One of the series' main themes was that of the morality of mankind compared to the cold calculations of computers. Sarah and John lose as many fights as they win, key characters are killed off and the emotionless enemy always seems one step ahead of them, undefeated. Despite this, with the fate of the world at stake, they are determined to never give up.
Plot
In 1999, Sarah and her son John Connor have settled into a quiet town so well that a medic named Charley has proposed to her. Unwilling to form attachments they leave and soon encounter two disguised Terminators, a T-888 named 'Cromartie' and a T-900 number TOK-715 named Cameron, who has been programmed to keep John safe. With FBI agent Ellison chasing them and having been located by Skynet, the computer programme that destroys the world, they jump in time to 2007 in order to stop Skynet's creation.
In 2007 they soon encounter Derek Reese, John's uncle, who had travelled back in time hoping to find his brother, Kyle. They try to locate an artificial intelligence chess-computer known as the Turk, which they believe may be the origins of Skynet. Also interested in this computer is someone impersonating Catherine Weaver, the head of a major international company. Mrs Weaver is really a shape-shifting Terminator from the future who seems to have her own agenda.
Can Sarah keep John safe? Can he experience a normal, teenage life and have a girlfriend? Is Cameron more than a mere machine? Does Sarah's obsession with a three-spotted pattern have any meaning, or has she gone dotty?
Cast
Characters in Bold appear in other Terminator films.
Character | Actor |
---|---|
Sarah Connor | Lena Headey |
John Connor | Thomas Dekker |
'Cameron' | Summer Glau |
James Ellison | Richard T Jones |
Derek Reese | Brian Austin Green |
'Cromartie' / 'John Henry' | Garret Dillahunt |
'Catherine Weaver' | Shirley Manson |
Riley Dawson | Leven Rambin |
Jesse Flores | Stephany Jacobsen |
Charley Dixon | Dean Winters |
Savannah Weaver | Mackenzie Brooke Smith |
Kyle Reese | Jonathan Jackson |
Cheri Westin | Kristina Apgar |
Miles Dyson | Phil Morris |
Sarah Connor (Lena Headey)
The mother of John Connor, Sarah is determined to keep him safe and train him to be the future leader of mankind. She has learned that in an alternate reality she died of cancer, and worries that her health will fail, leaving John alone and vulnerable.
Lena Headey is best known for playing Cersei Lannister in Game of Thrones. Her Game of Thrones co-star Emilia Clarke would play Sarah Connor in Terminator Genisys (2015).

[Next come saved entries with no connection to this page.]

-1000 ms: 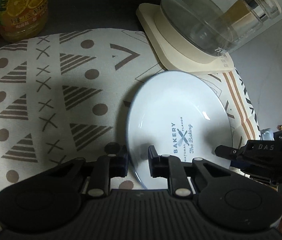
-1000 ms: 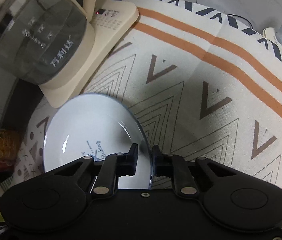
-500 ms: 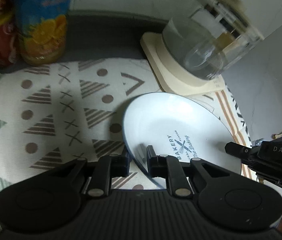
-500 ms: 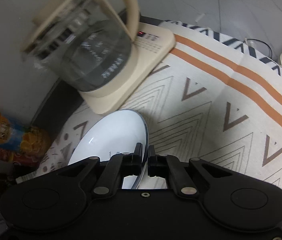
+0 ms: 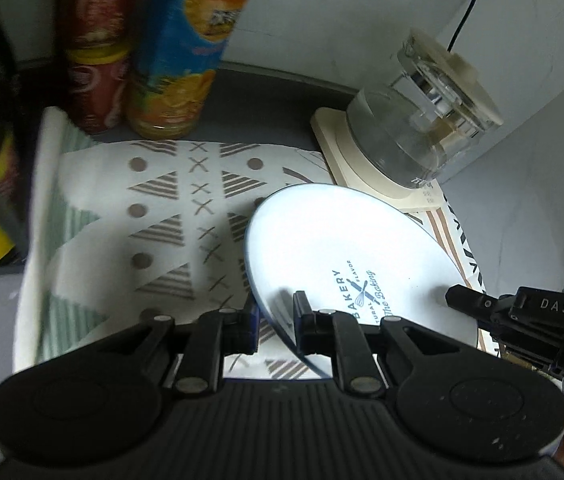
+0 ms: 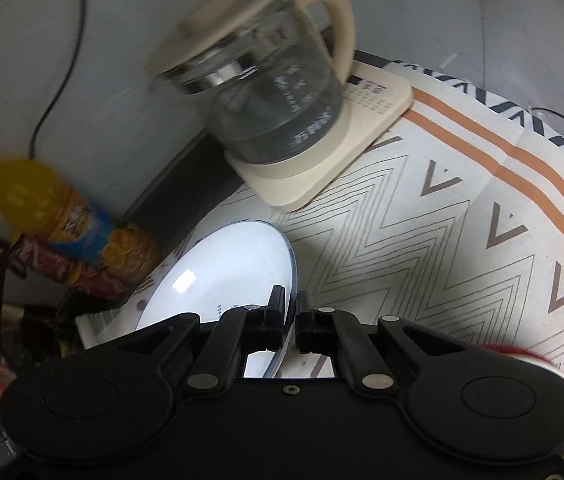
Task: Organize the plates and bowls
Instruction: 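Lift the 'BAKERY' plate and carry it over the plate stack, then lower the 'BAKERY' plate onto the 'Sweet' plate and open both grippers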
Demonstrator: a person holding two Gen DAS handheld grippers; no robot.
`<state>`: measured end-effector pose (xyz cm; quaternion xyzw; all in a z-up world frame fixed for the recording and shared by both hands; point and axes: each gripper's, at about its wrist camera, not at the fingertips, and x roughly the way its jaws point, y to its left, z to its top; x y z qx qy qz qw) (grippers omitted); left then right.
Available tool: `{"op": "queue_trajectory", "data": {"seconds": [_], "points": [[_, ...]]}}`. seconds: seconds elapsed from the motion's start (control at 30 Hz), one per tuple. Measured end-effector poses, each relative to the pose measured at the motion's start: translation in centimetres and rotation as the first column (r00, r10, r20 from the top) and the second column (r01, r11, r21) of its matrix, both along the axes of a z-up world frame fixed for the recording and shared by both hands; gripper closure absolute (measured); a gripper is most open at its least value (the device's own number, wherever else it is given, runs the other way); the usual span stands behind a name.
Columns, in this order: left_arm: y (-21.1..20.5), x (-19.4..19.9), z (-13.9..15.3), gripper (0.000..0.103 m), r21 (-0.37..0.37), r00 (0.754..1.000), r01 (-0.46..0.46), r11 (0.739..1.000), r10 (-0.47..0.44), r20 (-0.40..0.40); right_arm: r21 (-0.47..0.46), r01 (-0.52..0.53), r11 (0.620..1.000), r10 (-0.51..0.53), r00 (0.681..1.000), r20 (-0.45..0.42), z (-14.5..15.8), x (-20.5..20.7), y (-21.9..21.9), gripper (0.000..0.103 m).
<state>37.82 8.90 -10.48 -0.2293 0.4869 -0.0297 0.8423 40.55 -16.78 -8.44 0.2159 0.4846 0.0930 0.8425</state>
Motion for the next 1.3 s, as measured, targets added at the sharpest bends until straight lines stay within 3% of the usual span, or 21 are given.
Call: {"op": "queue_trajectory", "data": {"seconds": [0.67, 1.3], "points": [[2.5, -12.0, 3.3, 0.089, 0.049, 0.99, -0.14, 0.989, 0.138, 0.042, 0.003, -0.156, 0.988, 0.155, 0.984, 0.085, 3.1, -9.5, 2.6, 0.097], [4.2, -18.7, 0.4, 0.089, 0.073, 0.976, -0.216, 0.974, 0.218, -0.024, -0.05, -0.287, 0.957, 0.289, 0.956, 0.05, 0.0, -15.8, 5.1, 0.096]]}}
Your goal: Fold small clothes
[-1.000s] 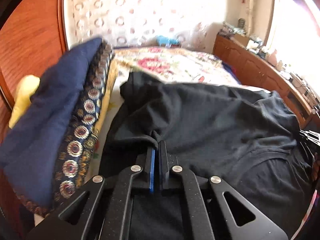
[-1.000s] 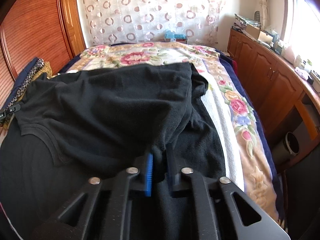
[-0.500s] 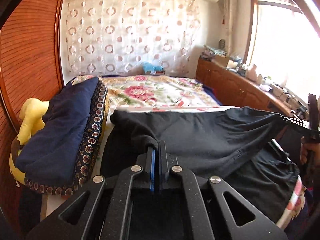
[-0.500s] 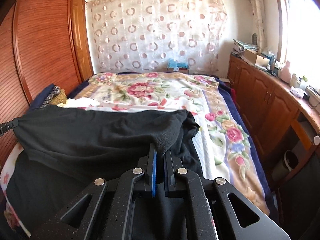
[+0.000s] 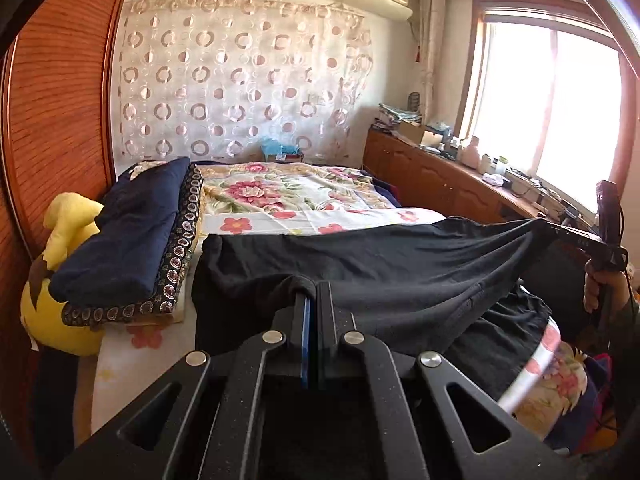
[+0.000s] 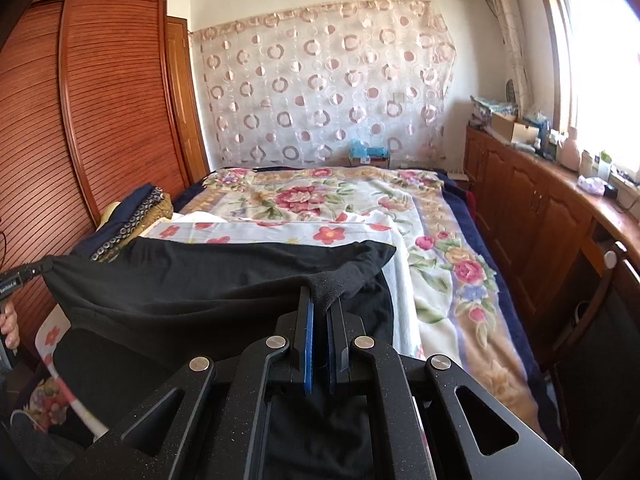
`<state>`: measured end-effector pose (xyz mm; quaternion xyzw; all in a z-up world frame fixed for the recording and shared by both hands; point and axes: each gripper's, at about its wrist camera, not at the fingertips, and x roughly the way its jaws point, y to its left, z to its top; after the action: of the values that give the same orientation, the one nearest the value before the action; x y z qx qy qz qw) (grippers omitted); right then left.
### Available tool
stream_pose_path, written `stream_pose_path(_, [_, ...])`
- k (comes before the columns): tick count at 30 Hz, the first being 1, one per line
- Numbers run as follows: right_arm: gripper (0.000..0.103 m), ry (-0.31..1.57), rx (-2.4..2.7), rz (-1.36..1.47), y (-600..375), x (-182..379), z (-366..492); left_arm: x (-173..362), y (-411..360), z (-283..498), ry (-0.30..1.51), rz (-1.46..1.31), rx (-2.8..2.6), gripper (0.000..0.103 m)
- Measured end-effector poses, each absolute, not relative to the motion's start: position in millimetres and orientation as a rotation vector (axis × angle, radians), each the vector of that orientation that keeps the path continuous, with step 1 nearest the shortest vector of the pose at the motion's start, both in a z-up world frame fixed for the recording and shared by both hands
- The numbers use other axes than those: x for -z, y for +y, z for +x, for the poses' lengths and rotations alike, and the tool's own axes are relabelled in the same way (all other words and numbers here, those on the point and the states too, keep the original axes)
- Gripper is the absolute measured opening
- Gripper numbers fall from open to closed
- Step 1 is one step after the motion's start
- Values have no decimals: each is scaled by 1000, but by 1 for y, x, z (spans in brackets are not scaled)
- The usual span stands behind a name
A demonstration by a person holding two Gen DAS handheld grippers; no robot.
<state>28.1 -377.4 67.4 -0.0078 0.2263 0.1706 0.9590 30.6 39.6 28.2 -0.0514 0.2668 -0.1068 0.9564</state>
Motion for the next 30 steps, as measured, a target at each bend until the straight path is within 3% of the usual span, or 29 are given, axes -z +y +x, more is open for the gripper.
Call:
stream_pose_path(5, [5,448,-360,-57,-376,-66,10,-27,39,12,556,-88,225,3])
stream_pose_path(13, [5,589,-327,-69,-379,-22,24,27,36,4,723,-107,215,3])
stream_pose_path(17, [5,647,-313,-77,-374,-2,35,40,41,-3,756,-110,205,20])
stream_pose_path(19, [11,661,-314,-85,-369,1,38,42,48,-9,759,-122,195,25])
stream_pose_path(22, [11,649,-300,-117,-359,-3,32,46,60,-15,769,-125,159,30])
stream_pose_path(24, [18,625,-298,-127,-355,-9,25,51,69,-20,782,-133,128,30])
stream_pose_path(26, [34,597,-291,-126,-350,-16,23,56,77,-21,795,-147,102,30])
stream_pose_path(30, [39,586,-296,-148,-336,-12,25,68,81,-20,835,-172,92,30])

John Connor (Thomas Dekker)
A teenager who knows that he is destined to be the leader of mankind and is burdened by this. He longs to experience an ordinary childhood in which he isn't a target and, most of all, where other people don't sacrifice their lives for him. He is beginning to question his mother; knowing he will one day lead mankind means he wishes she will trust his judgement.
Cameron (Summer Glau)
A Terminator resembling a teenage girl that was re-programmed in 2029, the desolate, post-apocalyptic future, and sent back to keep John Connor safe. Cameron was designed to resemble one of the future John Connor's closest friends, Allison Young, and was programmed with the details of Allison's life, including her childhood home telephone number. After capture, Cameron became John's loyal bodyguard and advisor before being sent back to protect the young John. Is Cameron capable of being more than her programming and feeling actual emotions?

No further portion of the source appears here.